··· PROVIDED ENTRIES

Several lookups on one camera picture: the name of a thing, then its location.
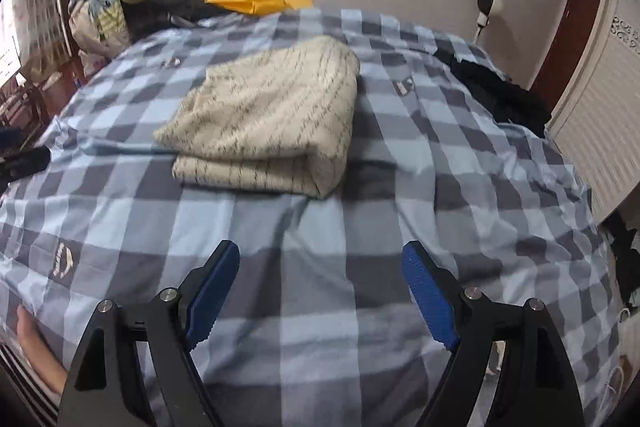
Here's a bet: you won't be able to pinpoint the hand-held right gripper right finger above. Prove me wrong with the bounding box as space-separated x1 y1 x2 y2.
402 241 586 427

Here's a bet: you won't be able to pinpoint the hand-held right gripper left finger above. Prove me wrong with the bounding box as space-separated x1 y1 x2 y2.
57 240 241 427

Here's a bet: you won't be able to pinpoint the cream plaid shirt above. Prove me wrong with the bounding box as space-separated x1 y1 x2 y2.
152 35 362 200

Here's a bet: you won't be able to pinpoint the black clothes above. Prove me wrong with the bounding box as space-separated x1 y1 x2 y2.
434 48 552 138

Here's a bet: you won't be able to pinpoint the blue checkered bed blanket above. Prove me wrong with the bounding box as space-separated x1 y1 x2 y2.
0 4 623 427

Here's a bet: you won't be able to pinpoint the person's bare leg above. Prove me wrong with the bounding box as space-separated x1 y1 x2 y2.
15 307 68 395

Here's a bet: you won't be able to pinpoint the striped cloth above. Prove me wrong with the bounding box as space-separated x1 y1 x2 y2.
0 344 58 427

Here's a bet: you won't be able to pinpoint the dark cloth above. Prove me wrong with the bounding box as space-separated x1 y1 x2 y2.
0 146 52 188

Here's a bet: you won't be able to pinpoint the white louvered panel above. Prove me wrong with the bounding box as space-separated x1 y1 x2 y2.
544 4 640 223

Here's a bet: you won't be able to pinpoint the pile of bedding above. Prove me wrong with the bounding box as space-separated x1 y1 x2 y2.
67 0 201 75

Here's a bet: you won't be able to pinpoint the white cable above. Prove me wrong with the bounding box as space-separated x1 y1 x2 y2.
597 304 633 408

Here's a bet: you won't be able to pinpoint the brown door frame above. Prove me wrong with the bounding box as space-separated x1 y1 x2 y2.
529 0 607 110

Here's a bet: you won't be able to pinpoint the white security camera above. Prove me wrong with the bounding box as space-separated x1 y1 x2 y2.
474 0 504 44

······

* PROBLEM TO WORK ON:
Restate the entries word for word, though any image they contain should not appear.

* ANSWER FOR THE TASK:
Several lookups on one camera picture: the name of a thing, then its location.
Here's a bet: you won't be able to pinpoint the hand-held right gripper right finger above. Prove me wrong with the bounding box as space-separated x1 y1 x2 y2.
402 241 586 427

Here's a bet: you won't be able to pinpoint the hand-held right gripper left finger above. Prove me wrong with the bounding box as space-separated x1 y1 x2 y2.
57 240 241 427

Here's a bet: you won't be able to pinpoint the cream plaid shirt above. Prove me wrong with the bounding box as space-separated x1 y1 x2 y2.
152 35 362 200

Here's a bet: you won't be able to pinpoint the black clothes above. Prove me wrong with the bounding box as space-separated x1 y1 x2 y2.
434 48 552 138

Here's a bet: you won't be able to pinpoint the blue checkered bed blanket above. Prove me wrong with the bounding box as space-separated x1 y1 x2 y2.
0 4 623 427

Here's a bet: you won't be able to pinpoint the person's bare leg above. Prove me wrong with the bounding box as space-separated x1 y1 x2 y2.
15 307 68 395

Here's a bet: you won't be able to pinpoint the striped cloth above. Prove me wrong with the bounding box as space-separated x1 y1 x2 y2.
0 344 58 427

Here's a bet: you won't be able to pinpoint the dark cloth above. Prove me wrong with the bounding box as space-separated x1 y1 x2 y2.
0 146 52 188

Here's a bet: you won't be able to pinpoint the white louvered panel above. Prove me wrong with the bounding box as space-separated x1 y1 x2 y2.
544 4 640 223

Here's a bet: you won't be able to pinpoint the pile of bedding above. Prove me wrong with the bounding box as space-separated x1 y1 x2 y2.
67 0 201 75

Here's a bet: you won't be able to pinpoint the white cable above. Prove me wrong with the bounding box as space-separated x1 y1 x2 y2.
597 304 633 408

Here's a bet: you won't be able to pinpoint the brown door frame above. Prove me wrong with the bounding box as space-separated x1 y1 x2 y2.
529 0 607 110

Here's a bet: you won't be able to pinpoint the white security camera above. Prove me wrong with the bounding box as space-separated x1 y1 x2 y2.
474 0 504 44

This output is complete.